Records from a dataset
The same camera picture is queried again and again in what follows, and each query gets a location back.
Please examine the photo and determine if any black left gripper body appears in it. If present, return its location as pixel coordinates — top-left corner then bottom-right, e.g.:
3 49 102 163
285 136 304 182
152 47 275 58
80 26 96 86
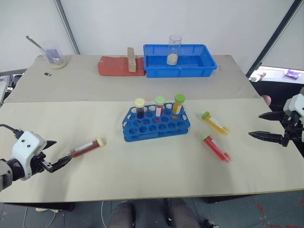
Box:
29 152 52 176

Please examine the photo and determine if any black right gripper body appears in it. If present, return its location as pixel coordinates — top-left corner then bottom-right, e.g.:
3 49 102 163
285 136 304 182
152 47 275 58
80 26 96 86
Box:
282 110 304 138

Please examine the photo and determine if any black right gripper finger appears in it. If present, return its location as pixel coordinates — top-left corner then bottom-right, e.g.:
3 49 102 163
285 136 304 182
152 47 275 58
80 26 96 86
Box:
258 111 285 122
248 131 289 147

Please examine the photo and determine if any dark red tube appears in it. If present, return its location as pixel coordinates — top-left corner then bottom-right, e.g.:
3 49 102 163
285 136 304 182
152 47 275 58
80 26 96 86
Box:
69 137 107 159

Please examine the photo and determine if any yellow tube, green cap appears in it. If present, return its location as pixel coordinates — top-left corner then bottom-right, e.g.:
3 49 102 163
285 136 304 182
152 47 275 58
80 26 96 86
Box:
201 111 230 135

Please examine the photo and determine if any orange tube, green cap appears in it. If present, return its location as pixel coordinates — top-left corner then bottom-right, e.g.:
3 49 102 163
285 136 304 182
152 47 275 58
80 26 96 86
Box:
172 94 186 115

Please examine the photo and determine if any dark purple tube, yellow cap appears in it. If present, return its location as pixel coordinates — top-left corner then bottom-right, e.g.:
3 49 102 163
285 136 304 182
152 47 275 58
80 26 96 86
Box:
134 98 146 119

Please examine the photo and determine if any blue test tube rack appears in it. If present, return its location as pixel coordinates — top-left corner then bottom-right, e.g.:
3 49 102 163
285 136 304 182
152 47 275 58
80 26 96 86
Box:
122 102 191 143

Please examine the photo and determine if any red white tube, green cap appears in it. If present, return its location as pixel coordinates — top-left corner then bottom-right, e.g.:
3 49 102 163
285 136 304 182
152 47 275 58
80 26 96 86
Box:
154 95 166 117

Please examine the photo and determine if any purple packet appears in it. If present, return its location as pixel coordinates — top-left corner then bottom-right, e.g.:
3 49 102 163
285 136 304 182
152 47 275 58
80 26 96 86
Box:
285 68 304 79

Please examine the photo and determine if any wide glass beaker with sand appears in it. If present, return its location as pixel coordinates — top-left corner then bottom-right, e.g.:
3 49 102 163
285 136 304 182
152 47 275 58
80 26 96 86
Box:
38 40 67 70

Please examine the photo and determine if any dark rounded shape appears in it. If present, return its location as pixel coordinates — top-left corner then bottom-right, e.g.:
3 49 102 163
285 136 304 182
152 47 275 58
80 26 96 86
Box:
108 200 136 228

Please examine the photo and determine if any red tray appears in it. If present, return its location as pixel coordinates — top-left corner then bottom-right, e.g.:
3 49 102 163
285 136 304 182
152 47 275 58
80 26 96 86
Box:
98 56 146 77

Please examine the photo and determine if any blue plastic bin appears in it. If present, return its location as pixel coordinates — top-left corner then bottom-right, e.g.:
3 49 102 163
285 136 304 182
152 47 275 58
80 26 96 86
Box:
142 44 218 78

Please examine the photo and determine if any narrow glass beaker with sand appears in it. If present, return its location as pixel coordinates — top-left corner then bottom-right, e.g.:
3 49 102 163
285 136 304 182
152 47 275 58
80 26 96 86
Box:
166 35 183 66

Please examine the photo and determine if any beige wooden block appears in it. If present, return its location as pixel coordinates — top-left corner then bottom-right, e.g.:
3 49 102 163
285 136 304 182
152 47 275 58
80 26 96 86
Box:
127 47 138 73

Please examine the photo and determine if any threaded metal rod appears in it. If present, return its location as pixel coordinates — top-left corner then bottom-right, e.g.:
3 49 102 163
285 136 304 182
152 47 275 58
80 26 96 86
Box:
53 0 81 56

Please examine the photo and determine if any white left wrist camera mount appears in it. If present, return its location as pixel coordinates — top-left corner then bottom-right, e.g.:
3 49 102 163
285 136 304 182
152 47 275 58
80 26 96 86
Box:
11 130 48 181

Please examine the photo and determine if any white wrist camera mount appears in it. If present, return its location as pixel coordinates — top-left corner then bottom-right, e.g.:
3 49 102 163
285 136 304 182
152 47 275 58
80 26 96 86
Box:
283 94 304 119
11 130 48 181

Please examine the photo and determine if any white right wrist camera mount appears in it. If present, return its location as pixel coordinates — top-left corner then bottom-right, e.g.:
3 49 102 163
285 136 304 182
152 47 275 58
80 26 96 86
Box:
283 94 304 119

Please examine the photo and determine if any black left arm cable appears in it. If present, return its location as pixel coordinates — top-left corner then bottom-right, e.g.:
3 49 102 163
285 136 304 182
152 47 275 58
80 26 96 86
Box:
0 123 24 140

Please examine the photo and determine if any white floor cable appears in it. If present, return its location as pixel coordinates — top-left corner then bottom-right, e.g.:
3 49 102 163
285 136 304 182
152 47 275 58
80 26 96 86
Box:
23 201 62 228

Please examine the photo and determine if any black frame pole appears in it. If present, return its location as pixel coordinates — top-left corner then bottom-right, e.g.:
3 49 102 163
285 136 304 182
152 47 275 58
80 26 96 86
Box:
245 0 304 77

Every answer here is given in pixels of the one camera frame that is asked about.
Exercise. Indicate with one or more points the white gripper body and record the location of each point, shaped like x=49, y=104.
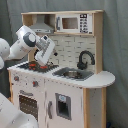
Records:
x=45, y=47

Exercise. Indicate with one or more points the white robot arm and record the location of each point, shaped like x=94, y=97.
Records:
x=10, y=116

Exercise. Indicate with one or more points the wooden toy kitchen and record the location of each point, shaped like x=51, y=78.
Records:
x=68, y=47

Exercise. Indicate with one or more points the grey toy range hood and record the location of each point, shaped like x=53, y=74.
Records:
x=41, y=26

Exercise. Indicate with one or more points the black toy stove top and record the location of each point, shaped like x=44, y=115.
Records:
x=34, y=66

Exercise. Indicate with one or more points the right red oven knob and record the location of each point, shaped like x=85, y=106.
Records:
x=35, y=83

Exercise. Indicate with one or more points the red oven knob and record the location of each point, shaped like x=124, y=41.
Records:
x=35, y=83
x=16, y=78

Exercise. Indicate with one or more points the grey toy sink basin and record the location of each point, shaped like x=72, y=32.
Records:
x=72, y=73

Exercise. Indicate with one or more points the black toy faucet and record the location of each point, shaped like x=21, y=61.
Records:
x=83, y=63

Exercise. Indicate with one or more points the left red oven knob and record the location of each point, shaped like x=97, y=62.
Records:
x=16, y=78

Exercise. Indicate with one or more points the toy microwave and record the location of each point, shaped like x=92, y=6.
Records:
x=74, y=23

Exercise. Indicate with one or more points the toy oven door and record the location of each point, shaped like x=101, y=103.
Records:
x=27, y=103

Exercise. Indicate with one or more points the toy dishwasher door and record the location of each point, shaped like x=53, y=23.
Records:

Instructions for the task
Without the pictures, give back every record precisely as shown.

Solved problem
The same camera picture is queried again and again in what follows, and each query gets a location back.
Please examine the photo and determine if any black left gripper body appears in it. If present, return its location as pixel coordinates — top-left corner then bottom-right, e.g.:
3 49 102 163
285 136 304 182
152 47 275 58
80 26 96 86
Box:
29 152 52 176

Please examine the photo and determine if any black right gripper body appears in it. If present, return its location as pixel coordinates — top-left corner then bottom-right, e.g.:
3 49 102 163
285 136 304 182
152 47 275 58
80 26 96 86
Box:
282 110 304 138

Please examine the photo and determine if any black right gripper finger appears in it. If present, return its location as pixel coordinates — top-left corner then bottom-right, e.g.:
3 49 102 163
285 136 304 182
152 47 275 58
80 26 96 86
Box:
258 111 285 122
248 131 289 147

Please examine the photo and determine if any dark red tube appears in it. If present, return its location as pixel coordinates — top-left corner then bottom-right, e.g.:
3 49 102 163
285 136 304 182
152 47 275 58
80 26 96 86
Box:
69 137 107 159

Please examine the photo and determine if any yellow tube, green cap appears in it. If present, return its location as pixel coordinates — top-left corner then bottom-right, e.g.:
3 49 102 163
285 136 304 182
152 47 275 58
80 26 96 86
Box:
201 111 230 135

Please examine the photo and determine if any orange tube, green cap appears in it. If present, return its location as pixel coordinates — top-left corner then bottom-right, e.g.:
3 49 102 163
285 136 304 182
152 47 275 58
80 26 96 86
Box:
172 94 186 115

Please examine the photo and determine if any dark purple tube, yellow cap appears in it. If present, return its location as pixel coordinates — top-left corner then bottom-right, e.g.:
3 49 102 163
285 136 304 182
152 47 275 58
80 26 96 86
Box:
134 98 146 119

Please examine the photo and determine if any blue test tube rack appears in it. If present, return its location as pixel coordinates — top-left corner then bottom-right, e.g.:
3 49 102 163
285 136 304 182
152 47 275 58
80 26 96 86
Box:
122 102 191 143

Please examine the photo and determine if any red white tube, green cap appears in it. If present, return its location as pixel coordinates — top-left corner then bottom-right, e.g.:
3 49 102 163
285 136 304 182
152 47 275 58
80 26 96 86
Box:
154 95 166 117

Please examine the photo and determine if any purple packet appears in it. If present, return its location as pixel coordinates — top-left corner then bottom-right, e.g.:
3 49 102 163
285 136 304 182
152 47 275 58
80 26 96 86
Box:
285 68 304 79

Please examine the photo and determine if any wide glass beaker with sand appears in it. If present, return its location as pixel coordinates — top-left corner then bottom-right, e.g.:
3 49 102 163
285 136 304 182
152 47 275 58
80 26 96 86
Box:
38 40 67 70

Please examine the photo and determine if any dark rounded shape appears in it. If present, return its location as pixel coordinates — top-left corner then bottom-right, e.g.:
3 49 102 163
285 136 304 182
152 47 275 58
80 26 96 86
Box:
108 200 136 228

Please examine the photo and determine if any red tray appears in it. If present, return its location as pixel coordinates — top-left corner then bottom-right, e.g.:
3 49 102 163
285 136 304 182
152 47 275 58
80 26 96 86
Box:
98 56 146 77

Please examine the photo and determine if any blue plastic bin appears in it. If present, return its location as pixel coordinates — top-left corner then bottom-right, e.g.:
3 49 102 163
285 136 304 182
152 47 275 58
80 26 96 86
Box:
142 44 218 78

Please examine the photo and determine if any narrow glass beaker with sand appears in it. If present, return its location as pixel coordinates — top-left corner then bottom-right, e.g.:
3 49 102 163
285 136 304 182
152 47 275 58
80 26 96 86
Box:
166 35 183 66

Please examine the photo and determine if any beige wooden block appears in it. If present, return its location as pixel coordinates — top-left corner then bottom-right, e.g.:
3 49 102 163
285 136 304 182
152 47 275 58
80 26 96 86
Box:
127 47 138 73

Please examine the photo and determine if any threaded metal rod appears in it. If present, return its location as pixel coordinates — top-left corner then bottom-right, e.g.:
3 49 102 163
285 136 304 182
152 47 275 58
80 26 96 86
Box:
53 0 81 56

Please examine the photo and determine if any white left wrist camera mount appears in it. If present, return its location as pixel coordinates — top-left corner then bottom-right, e.g.:
3 49 102 163
285 136 304 182
152 47 275 58
80 26 96 86
Box:
11 130 48 181

Please examine the photo and determine if any white wrist camera mount appears in it. If present, return its location as pixel coordinates — top-left corner then bottom-right, e.g.:
3 49 102 163
285 136 304 182
152 47 275 58
80 26 96 86
Box:
283 94 304 119
11 130 48 181

Please examine the photo and determine if any white right wrist camera mount appears in it. If present, return its location as pixel coordinates — top-left corner then bottom-right, e.g.:
3 49 102 163
285 136 304 182
152 47 275 58
80 26 96 86
Box:
283 94 304 119

Please examine the photo and determine if any black left arm cable appears in it. If present, return its location as pixel coordinates — top-left corner then bottom-right, e.g.:
3 49 102 163
285 136 304 182
152 47 275 58
80 26 96 86
Box:
0 123 24 140

Please examine the photo and determine if any white floor cable appears in it. If present, return its location as pixel coordinates — top-left corner then bottom-right, e.g.:
3 49 102 163
285 136 304 182
152 47 275 58
80 26 96 86
Box:
23 201 62 228

Please examine the photo and determine if any black frame pole appears in it. If present, return its location as pixel coordinates — top-left corner then bottom-right, e.g.:
3 49 102 163
285 136 304 182
152 47 275 58
80 26 96 86
Box:
245 0 304 77

Every answer here is given in pixels of the one camera frame that is asked about.
Exercise. Indicate with one or more points the white gripper body and record the location of each point, shaped like x=49, y=104.
Records:
x=45, y=47

Exercise. Indicate with one or more points the white robot arm and record the location of each point, shaped like x=94, y=97.
Records:
x=10, y=116

Exercise. Indicate with one or more points the wooden toy kitchen and record the location of each point, shaped like x=51, y=78.
Records:
x=68, y=47

Exercise. Indicate with one or more points the grey toy range hood and record the location of each point, shaped like x=53, y=74.
Records:
x=41, y=26

Exercise. Indicate with one or more points the black toy stove top and record the location of each point, shaped like x=44, y=115.
Records:
x=34, y=66

Exercise. Indicate with one or more points the right red oven knob and record the location of each point, shaped like x=85, y=106.
Records:
x=35, y=83

Exercise. Indicate with one or more points the red oven knob and record the location of each point, shaped like x=124, y=41.
Records:
x=35, y=83
x=16, y=78

Exercise. Indicate with one or more points the grey toy sink basin and record the location of each point, shaped like x=72, y=32.
Records:
x=72, y=73

Exercise. Indicate with one or more points the black toy faucet and record the location of each point, shaped like x=21, y=61.
Records:
x=83, y=63

Exercise. Indicate with one or more points the left red oven knob and record the location of each point, shaped like x=97, y=62.
Records:
x=16, y=78

Exercise. Indicate with one or more points the toy microwave and record the location of each point, shaped like x=92, y=6.
Records:
x=74, y=23

Exercise. Indicate with one or more points the toy oven door and record the location of each point, shaped like x=101, y=103.
Records:
x=27, y=103

Exercise. Indicate with one or more points the toy dishwasher door and record the location of each point, shaped like x=53, y=23.
Records:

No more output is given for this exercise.